Genetic and microenvironmental evolution of colorectal liver metastases under chemotherapy

Drug resistance limits the efficacy of chemotherapy for colorectal cancer liver metastasis (CRLM). However, the evolution of CRLM during drug treatment remains poorly elucidated. Multi-omics and treatment response data from 115 samples of 49 patients with CRLM undergoing bevacizumab (BVZ)-based chemotherapy show little difference in genomic alterations in 92% of cases, while remarkable differences are observed at the transcriptomic level. By decoupling intrinsic and acquired resistance, we find that hepatocyte and myeloid cell infiltration contribute to 38.5% and 23.1% of acquired resistance, respectively. Importantly, SMAD4 mutations and chr20q copy-number gain are associated with intrinsic chemoresistance.

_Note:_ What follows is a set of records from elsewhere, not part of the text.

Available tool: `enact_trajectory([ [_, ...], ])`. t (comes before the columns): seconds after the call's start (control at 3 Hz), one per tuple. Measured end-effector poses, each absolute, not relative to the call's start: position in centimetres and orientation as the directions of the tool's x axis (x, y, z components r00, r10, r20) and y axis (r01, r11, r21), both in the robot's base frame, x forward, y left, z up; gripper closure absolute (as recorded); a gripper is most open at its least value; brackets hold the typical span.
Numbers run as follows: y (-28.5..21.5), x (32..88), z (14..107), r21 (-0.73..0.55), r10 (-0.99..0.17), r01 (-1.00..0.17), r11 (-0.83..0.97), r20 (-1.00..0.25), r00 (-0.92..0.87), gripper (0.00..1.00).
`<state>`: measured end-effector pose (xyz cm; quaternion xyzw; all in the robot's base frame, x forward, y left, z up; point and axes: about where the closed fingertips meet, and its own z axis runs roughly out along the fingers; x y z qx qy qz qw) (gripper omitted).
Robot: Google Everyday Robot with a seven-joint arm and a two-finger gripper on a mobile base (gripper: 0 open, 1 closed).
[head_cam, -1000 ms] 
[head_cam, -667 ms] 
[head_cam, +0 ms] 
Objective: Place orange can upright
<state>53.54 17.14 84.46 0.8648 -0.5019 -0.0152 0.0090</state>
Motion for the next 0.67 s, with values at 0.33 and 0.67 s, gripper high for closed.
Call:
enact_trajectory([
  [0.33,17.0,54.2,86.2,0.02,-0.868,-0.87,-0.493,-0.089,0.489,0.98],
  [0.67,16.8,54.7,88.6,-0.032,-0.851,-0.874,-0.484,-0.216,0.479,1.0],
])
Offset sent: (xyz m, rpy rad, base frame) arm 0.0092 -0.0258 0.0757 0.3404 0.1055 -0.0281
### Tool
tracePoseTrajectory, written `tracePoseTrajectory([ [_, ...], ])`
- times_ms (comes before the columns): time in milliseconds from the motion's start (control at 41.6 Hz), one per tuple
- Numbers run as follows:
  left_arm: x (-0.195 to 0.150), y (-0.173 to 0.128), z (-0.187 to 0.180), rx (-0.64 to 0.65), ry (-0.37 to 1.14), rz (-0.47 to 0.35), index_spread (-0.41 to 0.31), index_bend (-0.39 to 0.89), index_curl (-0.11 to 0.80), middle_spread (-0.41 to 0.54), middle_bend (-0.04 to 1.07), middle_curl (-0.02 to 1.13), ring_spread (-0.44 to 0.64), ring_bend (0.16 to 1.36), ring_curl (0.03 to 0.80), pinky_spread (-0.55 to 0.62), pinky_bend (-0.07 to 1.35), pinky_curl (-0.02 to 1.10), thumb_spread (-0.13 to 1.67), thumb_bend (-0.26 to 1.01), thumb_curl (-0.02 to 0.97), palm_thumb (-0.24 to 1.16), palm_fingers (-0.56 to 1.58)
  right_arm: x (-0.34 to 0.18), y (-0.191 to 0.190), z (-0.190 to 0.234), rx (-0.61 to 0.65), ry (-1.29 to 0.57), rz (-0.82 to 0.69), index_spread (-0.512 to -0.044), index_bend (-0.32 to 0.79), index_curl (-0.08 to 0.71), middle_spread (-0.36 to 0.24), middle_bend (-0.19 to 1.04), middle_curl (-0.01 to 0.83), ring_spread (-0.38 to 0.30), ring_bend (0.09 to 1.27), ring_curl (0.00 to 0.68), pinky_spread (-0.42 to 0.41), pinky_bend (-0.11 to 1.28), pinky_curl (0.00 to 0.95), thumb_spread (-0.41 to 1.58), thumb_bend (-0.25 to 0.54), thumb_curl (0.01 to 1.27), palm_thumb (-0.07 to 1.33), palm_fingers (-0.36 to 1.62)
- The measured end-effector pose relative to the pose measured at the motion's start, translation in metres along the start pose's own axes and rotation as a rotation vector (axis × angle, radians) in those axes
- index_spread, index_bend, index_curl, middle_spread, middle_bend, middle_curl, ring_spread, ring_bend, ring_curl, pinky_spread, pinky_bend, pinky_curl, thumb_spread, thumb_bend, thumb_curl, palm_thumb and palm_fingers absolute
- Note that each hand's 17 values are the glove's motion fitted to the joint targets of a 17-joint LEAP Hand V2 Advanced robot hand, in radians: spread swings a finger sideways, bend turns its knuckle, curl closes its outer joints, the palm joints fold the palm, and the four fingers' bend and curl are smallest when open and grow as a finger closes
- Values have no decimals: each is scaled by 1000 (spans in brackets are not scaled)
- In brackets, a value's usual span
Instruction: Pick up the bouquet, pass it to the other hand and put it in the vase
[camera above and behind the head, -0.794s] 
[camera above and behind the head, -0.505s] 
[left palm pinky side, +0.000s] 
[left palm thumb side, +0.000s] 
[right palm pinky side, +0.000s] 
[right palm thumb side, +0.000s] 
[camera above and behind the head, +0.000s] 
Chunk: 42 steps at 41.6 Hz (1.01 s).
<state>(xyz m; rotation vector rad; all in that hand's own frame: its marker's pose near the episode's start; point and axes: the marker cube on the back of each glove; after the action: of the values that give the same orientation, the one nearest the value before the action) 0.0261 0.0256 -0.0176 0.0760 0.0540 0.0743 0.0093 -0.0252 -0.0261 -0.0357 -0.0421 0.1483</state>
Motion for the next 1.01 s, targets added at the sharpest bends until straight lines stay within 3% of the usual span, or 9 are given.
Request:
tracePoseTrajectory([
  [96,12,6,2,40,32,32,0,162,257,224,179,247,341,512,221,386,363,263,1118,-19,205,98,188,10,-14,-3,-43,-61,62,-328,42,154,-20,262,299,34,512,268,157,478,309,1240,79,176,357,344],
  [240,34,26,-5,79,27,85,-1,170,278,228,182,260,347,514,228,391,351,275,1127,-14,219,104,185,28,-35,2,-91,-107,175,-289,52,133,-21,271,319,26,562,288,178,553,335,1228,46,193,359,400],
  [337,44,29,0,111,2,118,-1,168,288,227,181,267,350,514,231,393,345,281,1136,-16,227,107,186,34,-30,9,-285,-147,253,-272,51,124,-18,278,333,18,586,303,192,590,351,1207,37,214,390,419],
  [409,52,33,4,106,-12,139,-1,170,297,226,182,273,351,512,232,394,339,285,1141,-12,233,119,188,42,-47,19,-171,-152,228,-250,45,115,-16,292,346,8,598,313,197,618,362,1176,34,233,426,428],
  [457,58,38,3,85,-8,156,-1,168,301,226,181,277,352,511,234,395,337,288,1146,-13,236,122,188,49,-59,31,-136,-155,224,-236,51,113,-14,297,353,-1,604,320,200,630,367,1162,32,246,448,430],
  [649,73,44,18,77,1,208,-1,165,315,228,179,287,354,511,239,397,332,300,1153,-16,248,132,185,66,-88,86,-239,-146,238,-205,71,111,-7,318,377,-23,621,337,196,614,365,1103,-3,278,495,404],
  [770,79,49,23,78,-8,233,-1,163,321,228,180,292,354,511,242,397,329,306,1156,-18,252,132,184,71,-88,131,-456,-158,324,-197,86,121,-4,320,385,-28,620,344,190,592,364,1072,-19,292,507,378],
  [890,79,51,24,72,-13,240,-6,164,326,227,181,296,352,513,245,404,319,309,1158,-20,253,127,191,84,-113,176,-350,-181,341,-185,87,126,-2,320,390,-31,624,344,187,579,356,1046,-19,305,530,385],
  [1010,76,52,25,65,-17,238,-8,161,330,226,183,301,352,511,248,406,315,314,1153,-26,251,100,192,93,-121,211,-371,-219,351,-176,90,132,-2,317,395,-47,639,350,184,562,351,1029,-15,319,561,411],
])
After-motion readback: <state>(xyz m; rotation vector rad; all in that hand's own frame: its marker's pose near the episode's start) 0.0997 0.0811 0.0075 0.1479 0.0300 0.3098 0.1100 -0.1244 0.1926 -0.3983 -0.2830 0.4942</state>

Gene interference experiments suggest that SMAD4R361H/C mutations confer BVZ and 5-fluorouracil (5-FU) resistance through STAT3 signaling. Notably, supplementing BVZ and 5-FU with the STAT3 inhibitor GB201 restores therapeutic efficacy in SMAD4R361H/C cancer cells. Our study uncovers the evolutionary dynamics of CRLM and its microenvironment during treatment and offers strategies to overcome drug resistance. [Display omitted] •Longitudinal sequencing reveals TME reorganization after BVZ-C therapy•Acquired resistance associates with the spatial distance of tumors and hepatocytes•SMAD4 mutation and chr20q copy-number gain associate with intrinsic resistance•STAT3 inhibition overcomes resistance in SMAD4-mutant cells and holds therapeutic potential Shi et al. identified spatial and genetic factors contributing to intrinsic and acquired resistance in patients with colorectal cancer liver metastases. By demonstrating the restoration of therapeutic response with a STAT3 inhibitor, this study paves the way for targeted therapeutic strategies to overcome drug resistance.